Das würde ich heute noch genau so schreiben wie in meinem Text von 2020. Jede*r muss sich den Grad an Geborgenheit schaffen, den sie oder er zum Wohlfühlen braucht.

Wieviel Ruhe brauchst du?

Und das ist, was Debbie für sich zu erkennen versucht: Einladungen annehmen, mit anderen zusammenarbeiten, ausgehen – welches Maß tut mir gut? Ihre Angst, andere zu enttäuschen, wenn sie z.B. nicht auf jede Party gehen mag, kennen viele und viele sind wie sie trotzdem hingegangen, obwohl sie sich nicht gut dabei fühlten.

„So enttäuschst du dich aber selber“, sagt ihr Freund.

„Ja, aber es ist viel leichter, wenn ich diejenige bin, die leidet“, findet Debbie.

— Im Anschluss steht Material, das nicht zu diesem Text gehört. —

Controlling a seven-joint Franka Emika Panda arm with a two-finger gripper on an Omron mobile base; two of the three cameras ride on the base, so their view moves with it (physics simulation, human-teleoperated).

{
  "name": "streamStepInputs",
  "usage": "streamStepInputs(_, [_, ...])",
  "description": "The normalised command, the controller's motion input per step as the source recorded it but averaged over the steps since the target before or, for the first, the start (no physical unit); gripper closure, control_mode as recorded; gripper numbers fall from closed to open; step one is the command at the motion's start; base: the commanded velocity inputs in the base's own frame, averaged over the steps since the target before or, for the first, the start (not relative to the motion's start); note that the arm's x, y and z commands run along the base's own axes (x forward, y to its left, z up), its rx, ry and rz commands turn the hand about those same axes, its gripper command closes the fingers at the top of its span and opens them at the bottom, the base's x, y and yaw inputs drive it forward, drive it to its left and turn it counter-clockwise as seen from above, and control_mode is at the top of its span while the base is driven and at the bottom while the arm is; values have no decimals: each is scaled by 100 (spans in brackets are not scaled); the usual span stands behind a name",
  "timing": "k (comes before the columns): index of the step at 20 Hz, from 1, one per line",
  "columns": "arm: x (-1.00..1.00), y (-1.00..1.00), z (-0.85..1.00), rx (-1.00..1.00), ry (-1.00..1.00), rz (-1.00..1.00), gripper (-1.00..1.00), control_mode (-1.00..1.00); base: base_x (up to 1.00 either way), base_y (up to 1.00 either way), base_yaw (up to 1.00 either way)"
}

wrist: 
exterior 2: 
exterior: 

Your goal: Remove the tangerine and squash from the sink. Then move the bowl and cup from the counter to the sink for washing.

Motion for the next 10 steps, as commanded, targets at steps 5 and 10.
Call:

Vielleicht balancieren wir ein Leben lang aus, was und wieviel uns gut tut. Es mag Erwachsenen leichter fallen, weil wir uns selbst schon länger kennen und aus unserer Lebenserfahrung schöpfen können. (Wie war das damals in einer ähnlichen Situation? Was hat mir gut getan? Was nicht?) Doch auch Erwachsene tun sich mitunter schwer in einer neuen Umgebung, in der wir gefallen wollen.

Und so wie wir auf unser Bauchgefühl hören sollten, sollten wir die Signale unserer Kinder erkennen, um zu wissen, wann und wieviel Zeit zum Einigeln sie brauchen, in welchen Dosen sie neue Eindrücke am Besten verdauen können. Ob sie sonst eher extrovertiert sind, oder sie schon immer wie Debbie viel Zeit für sich brauchten. Das ist der Maßstab und nicht, was andere denken oder tun.

Ein stilles, schönes Buch

Und ich glaube, wenn man ein eher stilleres Kind hat, kann dieses Buch wunderbar sein, um zu sagen: Schau, anderen geht es auch so.

Oder wie Debbie Tung schreibt:

„In stiller Stärke liegt große Schönheit.“

Debbie Tung, Quiet Girl, S. 178

Nicht jeder muss laut sein.

Schlicht und prägnant schreibt Debbie Tung mit feinem Humor und einer Prise Selbstironie. Und genauso schlicht und prägnant illustriert sie auch. Obwohl sie nur schwarz-weiß verwendet, strahlen ihre Bilder Wärme aus. Sie sind weich gezeichnet in vielen Schattierungen und die Seiten sind abwechslungsreich gestaltet, mal mit Vignetten, mal las Comic-Strips, dann wieder mit ganzseitigen Illustrationen.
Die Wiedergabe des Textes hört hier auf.